Él parece leerme el pensamiento mientras lo miro y se acerca con sus ojos picaruelos, sus pecas incipientes, su naricilla respingona y esa sonrisa de medio lado que provoca un pequeño hoyuelo en la comisura derecha. Los ojos le brillan de satisfacción y de curiosidad, y yo observo cómo devora con la mirada cada detalle de lo que ocurre a su alrededor sin decir una palabra. En ocasiones sonríe complacido, en otras su naricilla se arruga en un mohín de desaprobación. Y yo no puedo más que sentir una curiosidad infinita por saber qué es todo eso que él ve y que a mí se me está escapando aún teniéndolo delante de mis ojos. Es como tener una molesta telilla de esas, que no te dejan ver con nitidez. Porque llega un momento a partir del cual, como dice Pratchett, nos parece que la vida está demasiado llena de cosas aburridas y mundanas. Nos hemos cansado de mirar y hacemos nuestro camino sin detenernos a observar, porque para qué, si el objetivo es llegar a al destino deseado.

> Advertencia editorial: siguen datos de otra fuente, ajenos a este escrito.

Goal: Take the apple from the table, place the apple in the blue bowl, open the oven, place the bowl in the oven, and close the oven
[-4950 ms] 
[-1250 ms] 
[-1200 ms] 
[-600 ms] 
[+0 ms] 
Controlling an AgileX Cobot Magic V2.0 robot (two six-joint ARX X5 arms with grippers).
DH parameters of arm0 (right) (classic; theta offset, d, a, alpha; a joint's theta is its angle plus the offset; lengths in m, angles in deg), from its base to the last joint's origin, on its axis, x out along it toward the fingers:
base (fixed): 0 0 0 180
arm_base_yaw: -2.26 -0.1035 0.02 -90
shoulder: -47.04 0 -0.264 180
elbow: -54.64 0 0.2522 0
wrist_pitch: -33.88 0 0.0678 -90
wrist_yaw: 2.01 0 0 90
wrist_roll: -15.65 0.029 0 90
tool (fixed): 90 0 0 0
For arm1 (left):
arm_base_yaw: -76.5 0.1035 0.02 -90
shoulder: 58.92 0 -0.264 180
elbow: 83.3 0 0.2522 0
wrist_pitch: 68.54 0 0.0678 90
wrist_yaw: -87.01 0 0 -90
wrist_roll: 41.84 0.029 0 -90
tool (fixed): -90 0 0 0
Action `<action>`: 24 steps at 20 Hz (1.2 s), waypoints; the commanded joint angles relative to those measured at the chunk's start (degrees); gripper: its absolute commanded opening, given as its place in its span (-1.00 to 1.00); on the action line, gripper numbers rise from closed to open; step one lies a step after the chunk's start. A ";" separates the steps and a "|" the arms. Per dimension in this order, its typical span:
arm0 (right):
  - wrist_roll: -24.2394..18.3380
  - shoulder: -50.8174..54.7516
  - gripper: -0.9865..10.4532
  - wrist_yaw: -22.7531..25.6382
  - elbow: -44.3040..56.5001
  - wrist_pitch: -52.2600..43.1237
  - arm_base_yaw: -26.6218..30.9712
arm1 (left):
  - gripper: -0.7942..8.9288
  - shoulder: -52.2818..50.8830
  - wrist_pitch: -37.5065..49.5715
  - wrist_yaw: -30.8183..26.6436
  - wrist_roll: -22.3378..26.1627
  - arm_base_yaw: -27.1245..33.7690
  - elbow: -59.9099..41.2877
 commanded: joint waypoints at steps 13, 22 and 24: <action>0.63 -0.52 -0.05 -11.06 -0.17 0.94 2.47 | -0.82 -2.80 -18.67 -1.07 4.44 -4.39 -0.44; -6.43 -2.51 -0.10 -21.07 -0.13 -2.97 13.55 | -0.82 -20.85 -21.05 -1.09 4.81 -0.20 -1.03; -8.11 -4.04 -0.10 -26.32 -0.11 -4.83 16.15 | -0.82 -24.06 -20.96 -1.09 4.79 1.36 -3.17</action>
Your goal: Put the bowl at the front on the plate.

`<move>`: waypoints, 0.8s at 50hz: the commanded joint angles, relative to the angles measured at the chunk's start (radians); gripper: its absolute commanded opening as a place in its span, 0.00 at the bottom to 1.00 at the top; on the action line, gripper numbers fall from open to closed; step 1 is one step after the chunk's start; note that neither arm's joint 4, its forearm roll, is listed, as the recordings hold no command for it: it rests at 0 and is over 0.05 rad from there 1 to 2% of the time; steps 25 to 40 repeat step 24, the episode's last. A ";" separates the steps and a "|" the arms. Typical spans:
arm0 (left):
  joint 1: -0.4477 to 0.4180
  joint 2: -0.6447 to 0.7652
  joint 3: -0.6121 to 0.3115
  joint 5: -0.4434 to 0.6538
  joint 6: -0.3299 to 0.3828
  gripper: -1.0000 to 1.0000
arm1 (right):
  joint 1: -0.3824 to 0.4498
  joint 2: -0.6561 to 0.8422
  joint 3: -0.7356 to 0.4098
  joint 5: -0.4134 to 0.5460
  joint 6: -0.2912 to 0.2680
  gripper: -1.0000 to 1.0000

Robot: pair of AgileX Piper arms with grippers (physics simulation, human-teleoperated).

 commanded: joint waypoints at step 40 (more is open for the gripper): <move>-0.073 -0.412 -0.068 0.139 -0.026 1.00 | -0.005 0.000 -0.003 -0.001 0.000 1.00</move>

Aunque, por lo menos en mi caso, no sepamos cuál es. Sin embargo, para los ojitos despiertos de un niño de cinco años la vida es una vertiginosa sucesión de cosas extrañas y maravillosas. Algo que en realidad nunca ha dejado de ser. Somos nosotros, los adultos, los que la hacemos aburrida, monótona, mundana. Yo es que es mirarlo a él y desear desaprenderlo todo para dejar que la vida me sorprenda de nuevo cada día.

De vez en cuando regala tequieros inesperados, abrazos infinitos y besos dulces de esos que dejan sabor a poco. Si le pides más es muy probable que sonría con los ojos pícaros y te diga que no. Si lo conoces bien sabrás que existe un acuerdo tácito que consiste en obsequiar con unos cuantos besos más a cambio de cosquillas. Por supuesto yo siempre cumplo el trato, y cuando ve mis manos acercarse lentamente a su cuerpecito, él comienza a revolverse y a gritar de emoción aunque no le toque. Y se ríe, se ríe mucho. Se ríe hasta caer al suelo, con los ojos llenos de esas lágrimas de la risa que siempre iluminan su mirada y mi existencia. Y yo me río con él, contagiada por esa risa que me da la vida.

Por las noches me pide que me acueste a su lado sólo cinco minutos. Él se queda dormido haciendo tirabuzones con mi pelo entre sus deditos. Yo contemplo cómo sus ojos se cierran poco a poco, mientras respiro toda la paz que durante el día no puedo o no me permito tener, agradeciendo a la vida cada minuto que a su lado se vuelve regalo. Quedándome siempre cinco minutos más.